» Work item
Make an exact copy of the listing underneath, skipping each picture.

--

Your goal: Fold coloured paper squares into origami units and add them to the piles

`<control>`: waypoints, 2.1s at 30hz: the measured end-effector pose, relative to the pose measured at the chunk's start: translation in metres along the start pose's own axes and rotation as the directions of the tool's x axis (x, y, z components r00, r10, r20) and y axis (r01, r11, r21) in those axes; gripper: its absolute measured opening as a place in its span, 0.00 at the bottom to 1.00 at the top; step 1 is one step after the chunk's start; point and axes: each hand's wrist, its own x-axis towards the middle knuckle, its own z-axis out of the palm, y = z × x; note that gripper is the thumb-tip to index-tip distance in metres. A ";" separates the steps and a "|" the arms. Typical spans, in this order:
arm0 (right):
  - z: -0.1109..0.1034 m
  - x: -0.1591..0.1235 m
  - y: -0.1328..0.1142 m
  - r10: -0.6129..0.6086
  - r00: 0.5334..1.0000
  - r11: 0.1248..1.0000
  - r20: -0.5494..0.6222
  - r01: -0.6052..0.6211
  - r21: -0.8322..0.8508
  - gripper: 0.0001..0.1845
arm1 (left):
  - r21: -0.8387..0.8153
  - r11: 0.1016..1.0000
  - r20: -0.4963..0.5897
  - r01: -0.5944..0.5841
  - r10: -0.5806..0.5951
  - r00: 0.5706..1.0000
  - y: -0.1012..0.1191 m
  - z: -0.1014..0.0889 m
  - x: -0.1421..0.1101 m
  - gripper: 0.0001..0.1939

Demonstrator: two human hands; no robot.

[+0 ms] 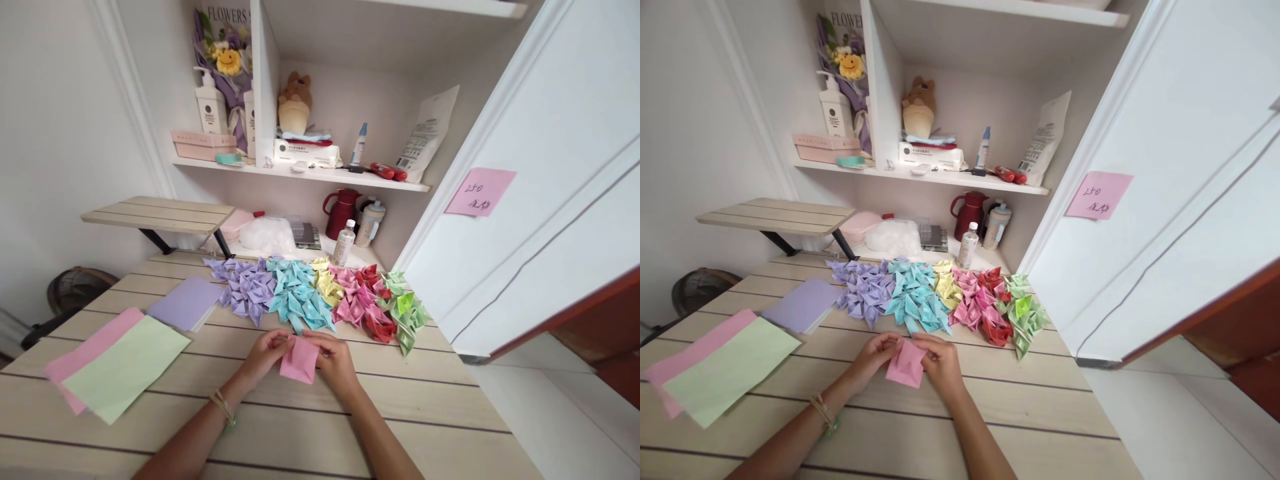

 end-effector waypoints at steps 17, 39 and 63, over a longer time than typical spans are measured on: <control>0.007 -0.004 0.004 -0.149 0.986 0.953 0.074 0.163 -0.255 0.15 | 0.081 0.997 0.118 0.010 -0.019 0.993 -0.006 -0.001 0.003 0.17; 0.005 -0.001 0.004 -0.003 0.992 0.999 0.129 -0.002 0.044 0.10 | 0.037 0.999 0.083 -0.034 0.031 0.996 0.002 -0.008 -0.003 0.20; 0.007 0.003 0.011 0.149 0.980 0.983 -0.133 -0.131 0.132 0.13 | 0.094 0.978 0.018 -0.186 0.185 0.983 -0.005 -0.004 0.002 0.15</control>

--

» Output below
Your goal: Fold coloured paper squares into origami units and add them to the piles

`<control>`: waypoints, 2.1s at 30hz: the measured end-effector pose, relative to the pose measured at the chunk's start: translation in metres along the start pose's own axes and rotation as the directions of the tool's x axis (x, y, z components r00, r10, r20) and y axis (r01, r11, r21) in those axes; gripper: its absolute measured opening as a place in its span, 0.00 at the bottom to 1.00 at the top; step 1 is one step after the chunk's start; point and axes: each hand's wrist, its own x-axis towards the middle knuckle, its own z-axis out of the palm, y = z × x; note that gripper is the thumb-tip to index-tip distance in metres. A ";" separates the steps and a "|" the arms. Typical spans, in this order:
arm0 (right):
  - z: -0.1109..0.1034 m
  - x: -0.1591..0.1235 m
  - y: -0.1328..0.1142 m
  - r10: -0.6129..0.6086
  - r00: 0.5334..1.0000
  - r11: 0.1248..1.0000
  - r20: -0.5494..0.6222
  - r01: -0.6052..0.6211
  - r21: -0.8322..0.8508
  - gripper: 0.0001..0.1845
arm1 (left):
  - r21: -0.8387..0.8153
  - r11: 0.1016..1.0000
  - r20: -0.4963..0.5897
  - r01: -0.5944..0.5841
  - r10: -0.5806..0.5951
  - r00: 0.5706..1.0000
  - y: -0.1012..0.1191 m
  - z: -0.1014..0.0889 m
  - x: -0.1421..0.1101 m
  - gripper: 0.0001..0.1939

Demonstrator: two human hands; no robot.

[+0 ms] 

 end-effector waypoints at steps 17, 39 and 63, over a longer time than typical spans are measured on: <control>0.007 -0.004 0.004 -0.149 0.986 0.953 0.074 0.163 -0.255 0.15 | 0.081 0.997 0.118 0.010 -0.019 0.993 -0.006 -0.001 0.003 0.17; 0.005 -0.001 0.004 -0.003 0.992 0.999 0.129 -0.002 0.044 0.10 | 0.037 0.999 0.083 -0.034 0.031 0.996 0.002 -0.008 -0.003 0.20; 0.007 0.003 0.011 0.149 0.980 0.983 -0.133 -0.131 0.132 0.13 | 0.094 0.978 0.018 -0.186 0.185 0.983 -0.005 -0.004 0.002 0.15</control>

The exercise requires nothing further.